→ **About this exercise**
Lines containing "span" should be pulled from the material below.

Segment Open

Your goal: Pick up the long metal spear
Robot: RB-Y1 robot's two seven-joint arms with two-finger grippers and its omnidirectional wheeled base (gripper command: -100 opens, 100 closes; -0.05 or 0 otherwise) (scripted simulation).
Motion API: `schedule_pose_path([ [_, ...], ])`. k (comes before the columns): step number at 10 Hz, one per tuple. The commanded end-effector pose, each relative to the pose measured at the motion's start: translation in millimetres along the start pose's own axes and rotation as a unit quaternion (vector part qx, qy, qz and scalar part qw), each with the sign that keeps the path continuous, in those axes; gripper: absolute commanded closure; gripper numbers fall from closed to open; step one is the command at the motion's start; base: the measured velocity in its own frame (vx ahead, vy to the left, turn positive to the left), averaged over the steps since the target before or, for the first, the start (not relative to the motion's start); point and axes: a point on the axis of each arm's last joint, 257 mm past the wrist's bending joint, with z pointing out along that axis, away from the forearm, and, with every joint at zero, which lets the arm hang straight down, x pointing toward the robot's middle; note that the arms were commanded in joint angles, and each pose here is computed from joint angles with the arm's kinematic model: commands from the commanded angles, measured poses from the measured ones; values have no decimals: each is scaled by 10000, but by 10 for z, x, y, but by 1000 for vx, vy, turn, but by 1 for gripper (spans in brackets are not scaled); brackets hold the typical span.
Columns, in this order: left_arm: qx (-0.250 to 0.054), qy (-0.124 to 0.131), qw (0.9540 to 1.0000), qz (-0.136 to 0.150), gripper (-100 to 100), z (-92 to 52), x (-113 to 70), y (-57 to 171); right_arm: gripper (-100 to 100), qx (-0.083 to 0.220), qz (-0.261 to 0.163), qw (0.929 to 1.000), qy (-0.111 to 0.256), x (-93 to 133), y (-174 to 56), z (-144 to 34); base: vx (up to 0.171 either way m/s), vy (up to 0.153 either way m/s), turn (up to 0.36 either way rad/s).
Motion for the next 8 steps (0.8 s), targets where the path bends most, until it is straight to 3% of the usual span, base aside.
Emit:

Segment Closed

→ **Exercise answer**
Motion API: `schedule_pose_path([ [_, ...], ])`. k (comes before the columns): step number at 10 Hz, one per tuple. The commanded end-effector pose, each relative to the pose measured at the motion's start: translation in millimetres along the start pose's own axes and rotation as a unit quaternion (vector part qx, qy, qz and scalar part qw), each with the sign that keeps the path continuous, in those axes; gripper: absolute commanded closure; gripper numbers fall from closed to open; step one is the command at the motion's start; base: the measured velocity in its own frame (vx ahead, vy to the left, turn positive to the left), averaged over the steps since the target before or, for the first, the start (not relative to the motion's start); point and axes: a point on the axis of each arm's last joint, 257 mm past the wrist's bending joint, with z pointing out along that axis, away from the forearm, and, with every joint at zero, which lets the arm hang straight down, x pointing toward the robot's middle; note that the arms were commanded in joint angles, and each pose here is computed from joint angles with the arm's kinematic model: commands from the commanded angles, measured poses from the measured ones; values have no decimals: each is scaled by 10000, but by 10 for z, x, y, but by 1000 for vx, vy, turn, but by 1 for gripper (spans in brackets are not scaled); brackets hold the typical span.
Motion for the next 8 steps (0.8 s), targets where the path bends most, until it is straight to 3% of the usual span, base aside.

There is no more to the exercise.